■ The task
Go through the entries below. Copy each line in which "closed" appears.

Extracted data entries
[Start of section]

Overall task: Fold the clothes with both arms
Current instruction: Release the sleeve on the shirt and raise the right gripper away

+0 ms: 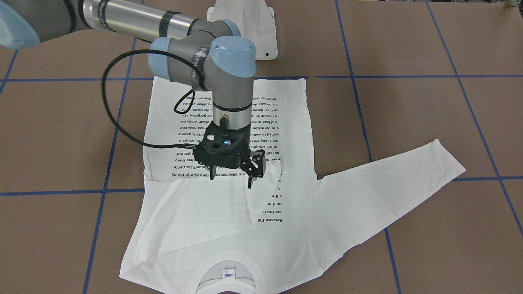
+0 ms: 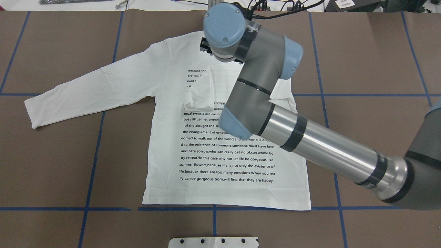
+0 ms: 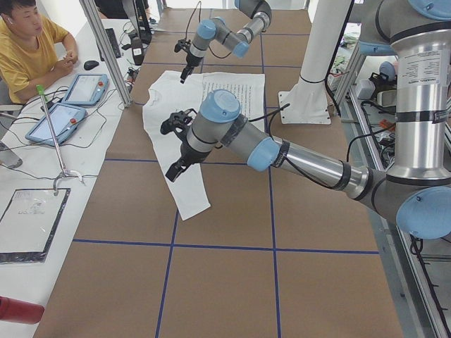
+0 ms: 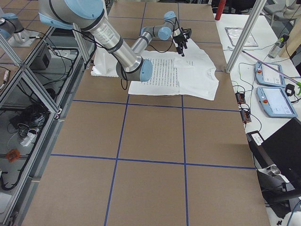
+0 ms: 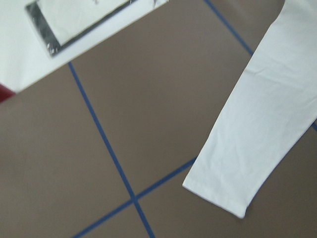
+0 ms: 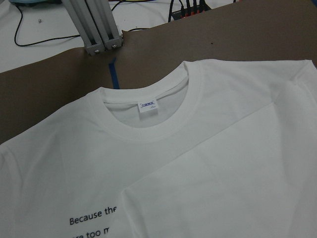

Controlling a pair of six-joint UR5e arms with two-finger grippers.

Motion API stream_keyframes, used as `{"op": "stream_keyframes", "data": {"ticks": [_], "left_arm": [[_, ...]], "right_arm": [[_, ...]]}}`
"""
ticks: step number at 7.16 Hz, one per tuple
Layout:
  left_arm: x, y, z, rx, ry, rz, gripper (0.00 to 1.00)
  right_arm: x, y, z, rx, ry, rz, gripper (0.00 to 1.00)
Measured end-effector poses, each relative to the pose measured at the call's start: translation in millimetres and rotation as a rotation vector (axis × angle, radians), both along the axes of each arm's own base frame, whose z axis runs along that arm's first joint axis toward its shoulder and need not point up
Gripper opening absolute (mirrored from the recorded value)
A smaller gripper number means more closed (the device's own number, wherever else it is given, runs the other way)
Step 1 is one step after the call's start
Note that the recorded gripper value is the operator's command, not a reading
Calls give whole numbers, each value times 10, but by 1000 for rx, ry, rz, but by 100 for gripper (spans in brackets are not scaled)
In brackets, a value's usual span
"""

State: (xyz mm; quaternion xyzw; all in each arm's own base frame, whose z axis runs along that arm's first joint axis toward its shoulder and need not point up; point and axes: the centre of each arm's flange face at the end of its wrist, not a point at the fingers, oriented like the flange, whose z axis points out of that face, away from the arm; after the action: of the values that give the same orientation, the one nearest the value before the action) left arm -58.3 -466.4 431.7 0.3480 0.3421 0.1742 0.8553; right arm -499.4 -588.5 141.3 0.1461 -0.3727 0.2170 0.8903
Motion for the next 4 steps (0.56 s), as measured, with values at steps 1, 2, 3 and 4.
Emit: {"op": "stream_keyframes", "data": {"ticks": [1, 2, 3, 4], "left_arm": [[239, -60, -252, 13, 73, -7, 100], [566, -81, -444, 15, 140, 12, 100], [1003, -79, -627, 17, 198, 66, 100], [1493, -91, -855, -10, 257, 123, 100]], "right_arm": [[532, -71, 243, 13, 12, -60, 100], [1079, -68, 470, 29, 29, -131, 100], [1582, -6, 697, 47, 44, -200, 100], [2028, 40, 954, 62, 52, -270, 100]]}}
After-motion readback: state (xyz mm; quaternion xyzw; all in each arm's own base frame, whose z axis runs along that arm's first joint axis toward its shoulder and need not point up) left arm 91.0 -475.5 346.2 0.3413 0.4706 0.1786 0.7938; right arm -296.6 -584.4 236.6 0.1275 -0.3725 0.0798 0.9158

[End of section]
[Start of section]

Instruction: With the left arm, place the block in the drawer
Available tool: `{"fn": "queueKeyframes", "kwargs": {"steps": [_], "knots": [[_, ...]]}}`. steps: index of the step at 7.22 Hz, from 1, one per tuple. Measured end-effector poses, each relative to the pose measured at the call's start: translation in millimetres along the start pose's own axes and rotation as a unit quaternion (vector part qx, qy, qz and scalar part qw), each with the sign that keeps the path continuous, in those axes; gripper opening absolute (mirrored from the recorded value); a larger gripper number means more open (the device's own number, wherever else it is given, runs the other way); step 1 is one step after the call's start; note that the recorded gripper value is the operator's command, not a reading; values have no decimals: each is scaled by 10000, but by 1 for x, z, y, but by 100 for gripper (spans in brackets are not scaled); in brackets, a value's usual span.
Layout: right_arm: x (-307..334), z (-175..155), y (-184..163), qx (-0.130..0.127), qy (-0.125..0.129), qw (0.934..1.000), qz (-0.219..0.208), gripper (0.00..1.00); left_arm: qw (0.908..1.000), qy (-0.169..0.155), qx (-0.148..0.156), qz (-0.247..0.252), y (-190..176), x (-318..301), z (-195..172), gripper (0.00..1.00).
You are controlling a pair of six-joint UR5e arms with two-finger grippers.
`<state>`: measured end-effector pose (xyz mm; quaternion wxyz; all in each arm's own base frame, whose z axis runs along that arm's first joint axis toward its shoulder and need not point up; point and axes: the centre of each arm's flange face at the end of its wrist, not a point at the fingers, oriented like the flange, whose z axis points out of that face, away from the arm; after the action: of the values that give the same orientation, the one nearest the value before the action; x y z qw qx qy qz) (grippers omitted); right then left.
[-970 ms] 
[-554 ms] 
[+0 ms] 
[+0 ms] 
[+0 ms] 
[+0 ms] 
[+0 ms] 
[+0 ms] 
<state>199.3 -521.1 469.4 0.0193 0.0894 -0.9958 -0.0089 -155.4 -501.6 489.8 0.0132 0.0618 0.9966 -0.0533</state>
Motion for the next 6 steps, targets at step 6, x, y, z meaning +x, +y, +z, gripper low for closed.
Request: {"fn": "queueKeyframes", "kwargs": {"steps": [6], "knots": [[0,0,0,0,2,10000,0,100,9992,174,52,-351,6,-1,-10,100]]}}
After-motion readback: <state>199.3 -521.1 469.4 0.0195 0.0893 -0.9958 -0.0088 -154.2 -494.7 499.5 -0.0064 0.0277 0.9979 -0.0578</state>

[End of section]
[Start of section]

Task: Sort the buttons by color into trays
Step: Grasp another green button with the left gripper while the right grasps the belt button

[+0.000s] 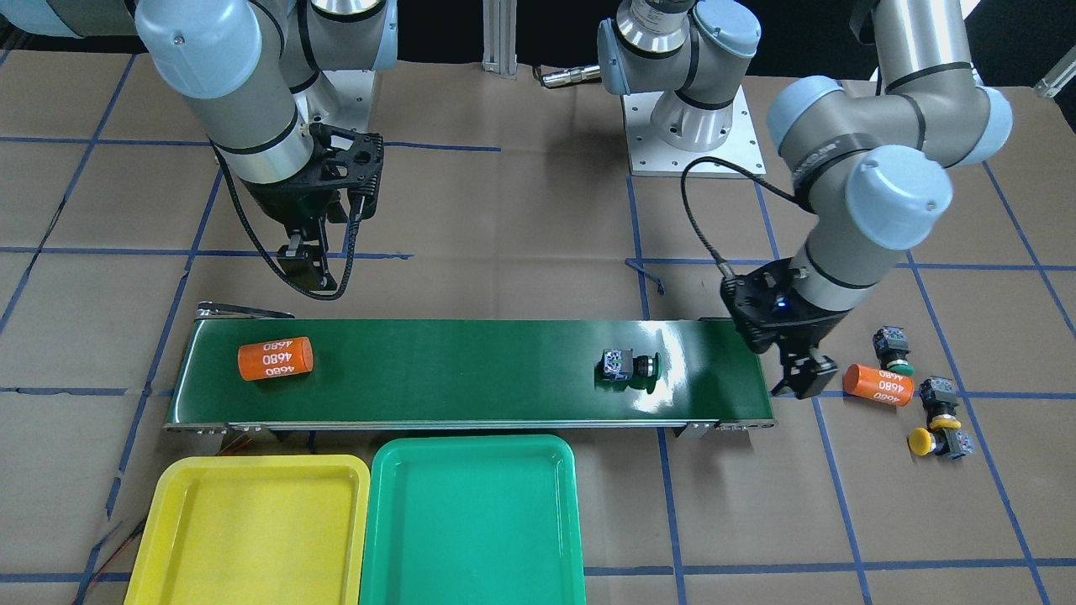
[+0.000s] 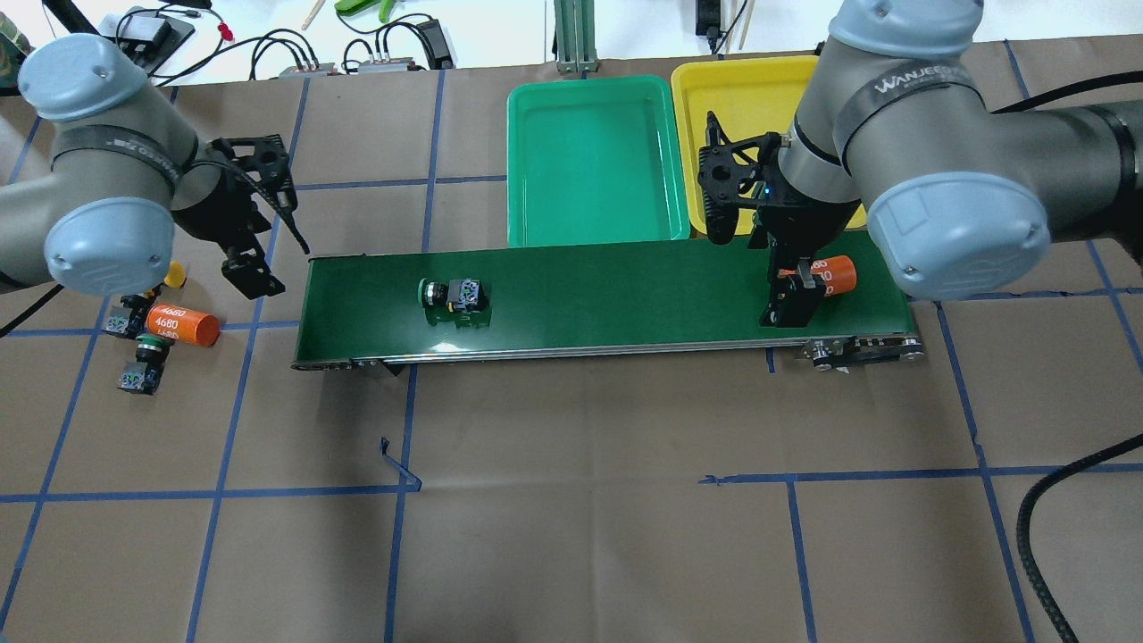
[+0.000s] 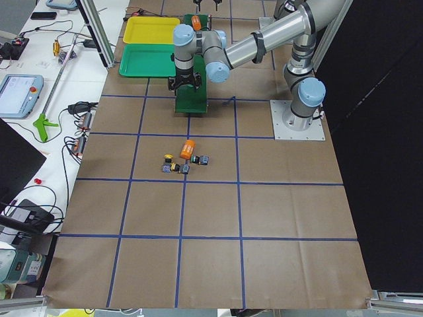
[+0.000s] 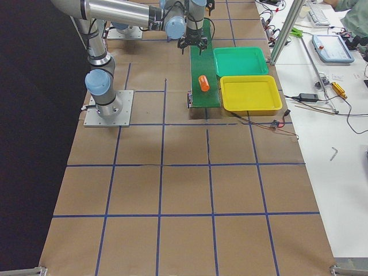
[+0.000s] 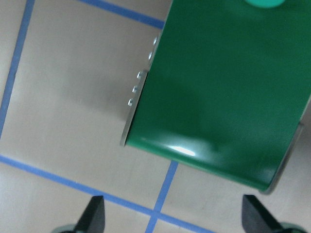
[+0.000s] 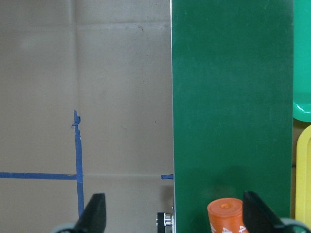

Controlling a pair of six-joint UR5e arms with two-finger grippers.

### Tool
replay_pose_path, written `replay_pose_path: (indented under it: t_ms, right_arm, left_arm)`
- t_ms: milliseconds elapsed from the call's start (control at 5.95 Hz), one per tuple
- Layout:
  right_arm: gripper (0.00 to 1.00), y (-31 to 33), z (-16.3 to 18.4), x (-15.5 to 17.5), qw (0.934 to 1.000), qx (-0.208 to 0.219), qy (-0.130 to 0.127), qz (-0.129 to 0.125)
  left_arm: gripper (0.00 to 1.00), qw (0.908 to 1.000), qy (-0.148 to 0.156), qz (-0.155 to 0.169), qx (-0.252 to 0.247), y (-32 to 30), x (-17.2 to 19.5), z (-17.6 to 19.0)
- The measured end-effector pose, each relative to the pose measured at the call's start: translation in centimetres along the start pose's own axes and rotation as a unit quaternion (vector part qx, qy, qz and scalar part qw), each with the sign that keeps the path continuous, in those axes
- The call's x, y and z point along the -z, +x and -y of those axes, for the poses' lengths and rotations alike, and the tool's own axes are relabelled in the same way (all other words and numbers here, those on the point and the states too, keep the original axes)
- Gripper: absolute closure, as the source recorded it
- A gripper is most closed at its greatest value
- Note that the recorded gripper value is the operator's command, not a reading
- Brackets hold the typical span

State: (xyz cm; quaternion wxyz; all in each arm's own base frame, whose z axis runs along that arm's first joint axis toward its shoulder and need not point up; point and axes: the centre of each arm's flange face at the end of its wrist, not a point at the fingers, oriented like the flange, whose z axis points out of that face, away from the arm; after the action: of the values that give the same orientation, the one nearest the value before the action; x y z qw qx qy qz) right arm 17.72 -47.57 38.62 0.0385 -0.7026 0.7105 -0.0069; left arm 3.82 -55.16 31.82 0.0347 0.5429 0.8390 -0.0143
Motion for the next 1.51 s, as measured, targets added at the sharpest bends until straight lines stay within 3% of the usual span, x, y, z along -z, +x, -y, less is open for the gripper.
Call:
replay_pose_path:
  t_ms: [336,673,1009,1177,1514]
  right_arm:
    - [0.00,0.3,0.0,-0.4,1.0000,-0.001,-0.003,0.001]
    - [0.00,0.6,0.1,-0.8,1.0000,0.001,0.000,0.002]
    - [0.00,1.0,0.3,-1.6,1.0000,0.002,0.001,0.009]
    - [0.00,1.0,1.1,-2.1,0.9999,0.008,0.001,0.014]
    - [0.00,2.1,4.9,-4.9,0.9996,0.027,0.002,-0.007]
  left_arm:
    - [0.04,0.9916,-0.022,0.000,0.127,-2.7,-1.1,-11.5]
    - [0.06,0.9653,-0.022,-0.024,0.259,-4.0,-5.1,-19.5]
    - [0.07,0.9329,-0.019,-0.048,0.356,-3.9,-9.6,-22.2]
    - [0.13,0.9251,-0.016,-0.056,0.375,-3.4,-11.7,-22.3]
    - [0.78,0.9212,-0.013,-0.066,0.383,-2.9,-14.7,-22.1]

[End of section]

■ Response to the task
A smaller gripper number means more closed (the device's own number, wherever else it is given, runs the other way)
Motion for the next 6 steps, targets at step 6, x, y, z meaning +x, +y, +z, gripper low for closed.
- A gripper is most closed at its greatest value

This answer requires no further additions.